**WHAT TO WORK ON**:
Having read the listing below, repeat it exactly.

● ● ●

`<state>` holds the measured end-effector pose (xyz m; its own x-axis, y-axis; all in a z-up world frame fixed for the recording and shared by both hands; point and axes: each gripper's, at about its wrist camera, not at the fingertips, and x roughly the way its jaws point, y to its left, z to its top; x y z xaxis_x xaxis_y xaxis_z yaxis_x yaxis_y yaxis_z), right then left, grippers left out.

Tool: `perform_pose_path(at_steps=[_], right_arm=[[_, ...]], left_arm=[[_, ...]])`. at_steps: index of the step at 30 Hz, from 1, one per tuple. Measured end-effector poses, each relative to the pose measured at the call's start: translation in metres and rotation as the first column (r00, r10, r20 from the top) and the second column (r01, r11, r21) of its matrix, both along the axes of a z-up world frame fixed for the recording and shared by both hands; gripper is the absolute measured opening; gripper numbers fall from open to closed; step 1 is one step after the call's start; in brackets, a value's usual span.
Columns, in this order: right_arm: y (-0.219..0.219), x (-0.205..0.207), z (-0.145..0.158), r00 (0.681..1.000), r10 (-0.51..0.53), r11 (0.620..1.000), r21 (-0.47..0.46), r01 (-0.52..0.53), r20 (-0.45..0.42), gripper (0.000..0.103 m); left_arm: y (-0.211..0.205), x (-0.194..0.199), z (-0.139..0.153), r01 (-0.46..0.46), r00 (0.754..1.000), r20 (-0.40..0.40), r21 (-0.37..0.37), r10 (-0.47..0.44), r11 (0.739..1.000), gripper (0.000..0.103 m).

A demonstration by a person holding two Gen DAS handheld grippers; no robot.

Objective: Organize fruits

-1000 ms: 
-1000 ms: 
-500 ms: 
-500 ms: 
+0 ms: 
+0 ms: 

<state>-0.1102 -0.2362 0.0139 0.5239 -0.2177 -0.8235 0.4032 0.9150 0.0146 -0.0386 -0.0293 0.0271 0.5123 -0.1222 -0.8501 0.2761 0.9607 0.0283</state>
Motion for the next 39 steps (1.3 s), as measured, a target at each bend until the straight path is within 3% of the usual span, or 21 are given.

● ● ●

**RESPONSE**:
`<state>` holds the measured end-effector pose (xyz m; its own x-axis, y-axis; all in a z-up world frame fixed for the recording and shared by both hands; point and axes: each gripper's, at about its wrist camera, not at the fingertips, and x roughly the way its jaws point, y to its left, z to its top; x y z xaxis_x xaxis_y xaxis_z yaxis_x yaxis_y yaxis_z), right then left, grippers left out.

Tool: `perform_pose_path(at_steps=[_], right_arm=[[_, ...]], left_arm=[[_, ...]])`. at_steps: index of the step at 30 Hz, from 1, one per tuple. Measured end-effector poses, each relative to the pose measured at the call's start: translation in metres and rotation as the first column (r00, r10, r20 from the top) and the second column (r01, r11, r21) of its matrix, both along the axes of a z-up world frame fixed for the recording and shared by both hands; gripper is the absolute measured opening; gripper numbers fall from open to closed; step 1 is one step after the call's start; in brackets, a value's usual span.
Columns, in this order: right_arm: y (-0.219..0.219), x (-0.205..0.207), z (-0.145..0.158), r00 (0.681..1.000), r10 (-0.51..0.53), r11 (0.620..1.000), r21 (-0.47..0.46), r01 (-0.52..0.53), r20 (-0.45..0.42), gripper (0.000..0.103 m); left_arm: y (-0.211..0.205), x (-0.194..0.199), z (-0.139..0.153), r01 (-0.46..0.46), r00 (0.754..1.000), r20 (-0.40..0.40), r21 (-0.37..0.37), r10 (-0.47..0.44), r11 (0.739..1.000), gripper (0.000..0.103 m).

A demonstration by a person holding two Gen DAS handheld grippers; no robot.

Objective: Organize fruits

-1000 ms: 
-1000 ms: 
-500 ms: 
-500 ms: 
+0 ms: 
+0 ms: 

<state>-0.1102 -0.2362 0.0139 0.5239 -0.2177 -0.8235 0.4032 0.9150 0.0146 -0.0386 -0.0293 0.0271 0.5123 -0.1222 -0.8501 0.2761 0.9607 0.0283</state>
Motion for the next 39 steps (1.3 s), as measured, a target at each bend until the straight path is within 3% of the usual span, or 21 are given.

Work on this exercise is complete, and nothing remains.